Surgery for maintaining function
As a head and neck surgeon for 35 years, Dr. Goodwin has witnessed how surgical techniques for this disease have evolved, and he maintains that the role of surgery in head and neck cancer is still very important.
He pointed out that staging is extremely important in cancer of the head and neck. “Unfortunately, far too many patients—in fact the majority—continue to present with stage III and IV disease,” he said.
Stage I and II disease is relatively easily treated, usually with local therapy. Occasionally, he said, an unexpected postoperative pathology report of extracapsular or perineural spread in a lymph node will call for multimodal therapy with chemoradiation, but for the most part, surgery or radiation as local therapy produces an excellent cure rate and quality of life for these patients.
Stage III and IV disease is the big challenge, requiring surgery, radiation, and chemotherapy, which results in a highly variable, but consistently improving, cure rate. As the least homogenous of all squamous-cell head and neck cancers, stage IV disease should be broken down into stage IVa and stage IVb, Dr. Goodwin said.
“Stage IVa has a much better prognosis. Stage IVb is often an unresectable primary or a very advanced primary plus very advanced neck disease—the T4 and N3 patients, with whom we continue to have the biggest problem, especially if the tumor is outside the oral pharynx,” he said.
Depending on the pathology report, there are two ways to treat patients with stage III and IVa disease, he said:
• Surgery plus postoperative radiation with or without chemotherapy.
• Localized radiation therapy with or without chemotherapy and biologic therapy.
In stage III and IVa cases, he said, proper assessment of organ function is crucial in guiding treatment decisions: “If the organ is already not functioning and if the larynx, tongue, or oral pharynx is deeply involved or not functioning, it is pretty hard to bring that function back with chemotherapy and radiotherapy.
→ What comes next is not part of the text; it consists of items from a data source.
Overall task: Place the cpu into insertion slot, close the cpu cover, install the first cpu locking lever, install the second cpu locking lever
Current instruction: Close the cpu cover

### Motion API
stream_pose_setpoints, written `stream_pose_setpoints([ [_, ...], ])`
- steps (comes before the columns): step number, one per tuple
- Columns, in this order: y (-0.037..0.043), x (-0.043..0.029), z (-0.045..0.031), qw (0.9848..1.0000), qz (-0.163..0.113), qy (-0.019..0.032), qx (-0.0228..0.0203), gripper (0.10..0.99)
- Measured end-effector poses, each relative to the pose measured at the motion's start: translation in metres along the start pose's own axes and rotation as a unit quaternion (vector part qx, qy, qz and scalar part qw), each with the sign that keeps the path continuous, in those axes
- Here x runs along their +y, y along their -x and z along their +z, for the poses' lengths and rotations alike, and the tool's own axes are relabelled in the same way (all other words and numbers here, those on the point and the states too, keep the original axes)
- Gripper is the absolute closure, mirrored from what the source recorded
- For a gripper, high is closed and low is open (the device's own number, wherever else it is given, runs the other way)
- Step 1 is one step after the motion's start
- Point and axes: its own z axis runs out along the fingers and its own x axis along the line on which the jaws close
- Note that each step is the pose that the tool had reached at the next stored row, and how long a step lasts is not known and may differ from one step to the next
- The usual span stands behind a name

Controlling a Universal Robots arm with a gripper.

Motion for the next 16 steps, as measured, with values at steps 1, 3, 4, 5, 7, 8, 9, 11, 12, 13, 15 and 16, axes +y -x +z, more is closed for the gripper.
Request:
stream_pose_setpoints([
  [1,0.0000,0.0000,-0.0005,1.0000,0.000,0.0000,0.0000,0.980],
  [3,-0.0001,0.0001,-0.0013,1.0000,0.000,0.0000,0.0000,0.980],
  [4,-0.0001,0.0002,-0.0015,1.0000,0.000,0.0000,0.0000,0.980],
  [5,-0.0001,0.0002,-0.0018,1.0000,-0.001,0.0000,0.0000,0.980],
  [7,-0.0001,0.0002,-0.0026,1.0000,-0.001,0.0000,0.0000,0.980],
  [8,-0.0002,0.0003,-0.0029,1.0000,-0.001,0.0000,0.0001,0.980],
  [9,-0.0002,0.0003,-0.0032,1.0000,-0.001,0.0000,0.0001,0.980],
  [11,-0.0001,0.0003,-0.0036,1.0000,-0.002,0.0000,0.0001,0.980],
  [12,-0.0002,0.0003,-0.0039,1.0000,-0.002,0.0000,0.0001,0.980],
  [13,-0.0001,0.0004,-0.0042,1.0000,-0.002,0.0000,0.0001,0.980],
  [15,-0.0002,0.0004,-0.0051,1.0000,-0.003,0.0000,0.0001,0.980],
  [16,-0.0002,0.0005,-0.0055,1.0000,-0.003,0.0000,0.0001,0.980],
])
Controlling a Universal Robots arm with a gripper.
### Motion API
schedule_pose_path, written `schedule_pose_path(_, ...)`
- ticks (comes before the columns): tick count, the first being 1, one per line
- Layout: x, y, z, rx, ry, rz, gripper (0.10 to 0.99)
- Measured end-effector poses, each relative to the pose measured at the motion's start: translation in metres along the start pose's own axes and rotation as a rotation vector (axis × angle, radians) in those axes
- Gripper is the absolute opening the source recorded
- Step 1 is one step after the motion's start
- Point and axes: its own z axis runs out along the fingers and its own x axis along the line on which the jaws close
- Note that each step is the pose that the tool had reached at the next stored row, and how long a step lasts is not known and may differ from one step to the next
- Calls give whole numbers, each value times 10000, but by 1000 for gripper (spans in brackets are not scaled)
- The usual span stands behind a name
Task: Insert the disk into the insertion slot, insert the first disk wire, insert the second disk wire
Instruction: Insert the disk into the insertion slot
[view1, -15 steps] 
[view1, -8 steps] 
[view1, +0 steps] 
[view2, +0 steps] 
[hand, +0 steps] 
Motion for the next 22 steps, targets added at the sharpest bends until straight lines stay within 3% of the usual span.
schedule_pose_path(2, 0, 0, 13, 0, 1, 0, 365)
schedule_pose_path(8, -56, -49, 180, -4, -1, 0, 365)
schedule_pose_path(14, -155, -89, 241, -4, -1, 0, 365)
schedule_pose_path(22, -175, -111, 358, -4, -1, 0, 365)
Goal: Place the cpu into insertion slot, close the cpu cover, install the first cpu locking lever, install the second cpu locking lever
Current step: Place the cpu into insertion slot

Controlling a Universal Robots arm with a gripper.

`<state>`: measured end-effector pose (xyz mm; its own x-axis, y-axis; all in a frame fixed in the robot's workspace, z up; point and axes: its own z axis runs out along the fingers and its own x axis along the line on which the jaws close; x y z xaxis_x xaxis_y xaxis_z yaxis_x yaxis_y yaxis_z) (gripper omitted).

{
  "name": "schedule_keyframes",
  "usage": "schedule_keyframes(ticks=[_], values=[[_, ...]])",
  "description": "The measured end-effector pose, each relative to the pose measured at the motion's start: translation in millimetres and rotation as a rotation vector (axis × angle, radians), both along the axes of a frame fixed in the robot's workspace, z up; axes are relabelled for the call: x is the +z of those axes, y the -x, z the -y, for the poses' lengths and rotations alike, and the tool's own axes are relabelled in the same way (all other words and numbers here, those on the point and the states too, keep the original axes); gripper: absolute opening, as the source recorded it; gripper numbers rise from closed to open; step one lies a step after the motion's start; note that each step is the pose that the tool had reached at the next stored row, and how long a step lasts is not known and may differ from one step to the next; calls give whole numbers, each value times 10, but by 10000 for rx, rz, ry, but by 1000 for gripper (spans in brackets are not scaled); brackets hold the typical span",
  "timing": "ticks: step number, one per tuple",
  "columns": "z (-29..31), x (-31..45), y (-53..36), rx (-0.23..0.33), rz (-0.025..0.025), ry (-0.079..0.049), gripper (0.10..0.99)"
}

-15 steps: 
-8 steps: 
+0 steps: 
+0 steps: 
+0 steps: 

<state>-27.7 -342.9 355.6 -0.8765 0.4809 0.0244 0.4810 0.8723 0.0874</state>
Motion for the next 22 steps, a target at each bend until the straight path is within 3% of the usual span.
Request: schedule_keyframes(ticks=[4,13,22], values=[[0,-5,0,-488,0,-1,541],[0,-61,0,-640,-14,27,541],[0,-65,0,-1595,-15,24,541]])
In that type of patient, surgery may play a bigger role.”
Head and neck surgery has become more oriented to preserving organ function whenever possible. Research has also highlighted which patients will respond to salvage surgery. Dr. Goodwin recommended a paper that he authored on salvage surgery for patients with recurrent squamous cell carcinoma of the upper aerodigestive tract (Laryngoscope 110:1-17, supplement 93, 2000).
Dr. Goodwin acknowledged that improved methods of delivering radiotherapy have been a major advance in head and neck cancer treatment “In the past, all of our patients treated with wide field radiation therapy had significant loss of taste and salivation. We are seeing that so much less frequently now,” he said. Better chemotherapy techniques and the introduction of targeted therapy are also contributing to better patient outcomes, he added.
Nevertheless, he said, “I still think that the head and neck surgeon is an important member of the team in helping all of you who manage these patients. In many ways, because of the airway problems and the nutritional problems that we deal with in these patients, as well as the diagnostic capabilities that we now have, the head and neck surgeon is still the quarterback of the team.”